Der gebürtige Weitnauer Strobel und der gebürtige Lindauer Fusz, der – Ironie der Geschichte – genau in dem Gebäude das Licht der Welt erblickte, wo sich heute die Tagesklinik Lindau befindet, haben viel erlebt und gesehen in ihrer langen Berufszeit; sie könnten Bücher schreiben. Beide kamen Anfang 1986 von Kaufbeuren nach Kempten und halfen beim Aufbau des BKH im Freudental mit. Im Frühjahr 2015 gestalteten sie maßgeblich den Umzug in den Neubau neben dem Klinikum an der Robert-Weixler-Straße mit.

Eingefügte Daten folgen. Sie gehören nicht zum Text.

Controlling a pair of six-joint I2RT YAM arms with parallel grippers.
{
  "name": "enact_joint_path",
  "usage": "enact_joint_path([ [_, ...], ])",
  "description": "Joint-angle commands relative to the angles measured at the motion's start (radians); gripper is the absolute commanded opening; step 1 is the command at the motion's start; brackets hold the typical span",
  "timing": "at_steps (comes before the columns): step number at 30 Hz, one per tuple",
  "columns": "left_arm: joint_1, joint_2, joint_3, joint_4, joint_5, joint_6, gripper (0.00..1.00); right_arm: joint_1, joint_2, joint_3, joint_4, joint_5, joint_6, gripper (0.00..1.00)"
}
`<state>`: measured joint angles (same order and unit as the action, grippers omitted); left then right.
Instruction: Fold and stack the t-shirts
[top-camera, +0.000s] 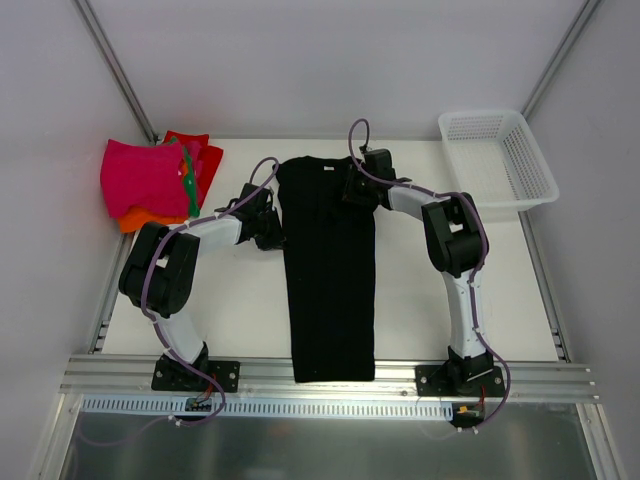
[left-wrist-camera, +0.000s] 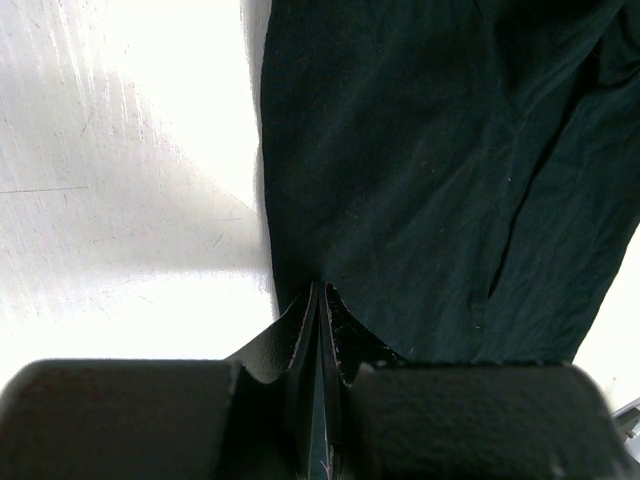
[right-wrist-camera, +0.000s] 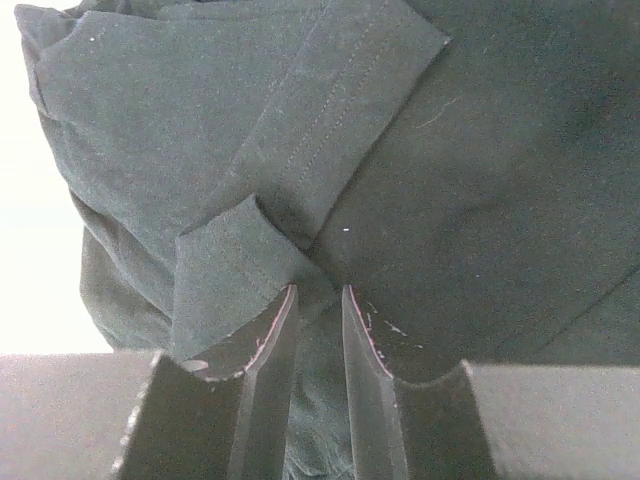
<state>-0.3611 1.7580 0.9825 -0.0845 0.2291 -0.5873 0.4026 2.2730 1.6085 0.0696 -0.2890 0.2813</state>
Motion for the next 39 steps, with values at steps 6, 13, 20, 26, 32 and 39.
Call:
enact_joint_path([
  [6, -0.009, -0.04, -0.001, 0.014, 0.0, -0.002, 0.03, 0.002, -0.03, -0.05, 0.012, -0.007, 0.01, 0.28],
  [13, -0.007, -0.046, -0.007, 0.012, -0.005, 0.003, 0.03, 0.004, -0.004, -0.019, 0.009, -0.035, 0.024, 0.01],
  [20, -0.007, -0.045, -0.007, 0.014, -0.008, 0.004, 0.03, 0.004, -0.013, -0.03, 0.009, -0.032, 0.015, 0.01],
  [26, -0.007, -0.043, -0.008, 0.014, -0.008, 0.001, 0.03, 0.004, -0.082, -0.105, 0.047, -0.021, 0.001, 0.01],
  [32, -0.007, -0.038, -0.007, 0.015, -0.005, -0.003, 0.03, 0.007, -0.21, -0.189, 0.082, -0.004, -0.016, 0.01],
  [39, -0.007, -0.035, -0.005, 0.015, -0.004, -0.003, 0.02, 0.01, -0.286, -0.252, 0.105, 0.01, -0.028, 0.01],
])
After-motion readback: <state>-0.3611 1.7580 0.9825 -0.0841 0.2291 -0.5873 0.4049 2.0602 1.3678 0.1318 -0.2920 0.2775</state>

Lustige Erlebnisse und Geschichten? Bitteschön! Einmal, so erinnert sich Strobel, habe er sich gewundert, warum es im BKH plötzlich keine Salzstreuer mehr gibt und auch das Besteck immer weniger wurde. Dann beobachtete er einen Patienten, der mit zwei vollen Stofftaschen die Klinik verließ und mit leeren zurückkehrte. Bei weiteren Recherchen entdeckte der BKH-Mitarbeiter im Stadtgebiet einen Streukasten aus Holz, der voller Scheren, Handtüchern, Besteck und Waschlappen war. „Der Patient hatte dort unser ganzes Hauswirtschaftsmaterial gesammelt und gelagert“, erinnert sich der 62-Jährige.
Ein andermal, so Strobel, wurde eine Frau vom Rettungsdienst und der Polizei ins BKH gebracht. Sie führte eine auffällige Handtasche bei sich. „Als man diese öffnete, quillten die Geldscheine nur so heraus. Gemeinsam mit den Sanitätern und Polizisten musste ich dann die Scheine säubern und dokumentieren: Am Ende waren es knapp 26.000 Euro, die die Frau bei sich trug.“
Wie sein Kollege blickt Manfred Fusz auf eine „tolle Zeit“ in der Klinik zurück. „Die Arbeit hier ist interessant, vielseitig und sehr abwechslungsreich“, sagt der 63-Jährige und Strobel nickt. Beide stellen fest, dass sich unglaublich viel verändert hat. Man sei weg von der sozialpsychiatrischen Schiene und habe sich zur klinischen Psychiatrie hin gewandelt. Es sei alles medizinischer geworden, sagen die beiden.
Während sein letzter Tag der 31.12.2022 ist und er dann in Rente geht, scheidet Strobel offiziell erst im August 2024 aus. Allerdings beginnt im Januar 2023 die Freistellungsphase seiner Altersteilzeit. Beide sind sehr sportlich und freuen sich auf die freie Zeit, die der neue Lebensabschnitt ihnen bietet. Sie wollen dann ausgiebig radeln, wandern, Ski oder Mountainbike fahren. Beide lieben die Berge und das schöne Allgäu – noch eine Gemeinsamkeit. „Wir wohnen mit unseren Familien dort, wo andere Urlaub machen“, sagt Strobel und sein Kollege stimmt ihm vorbehaltlos zu.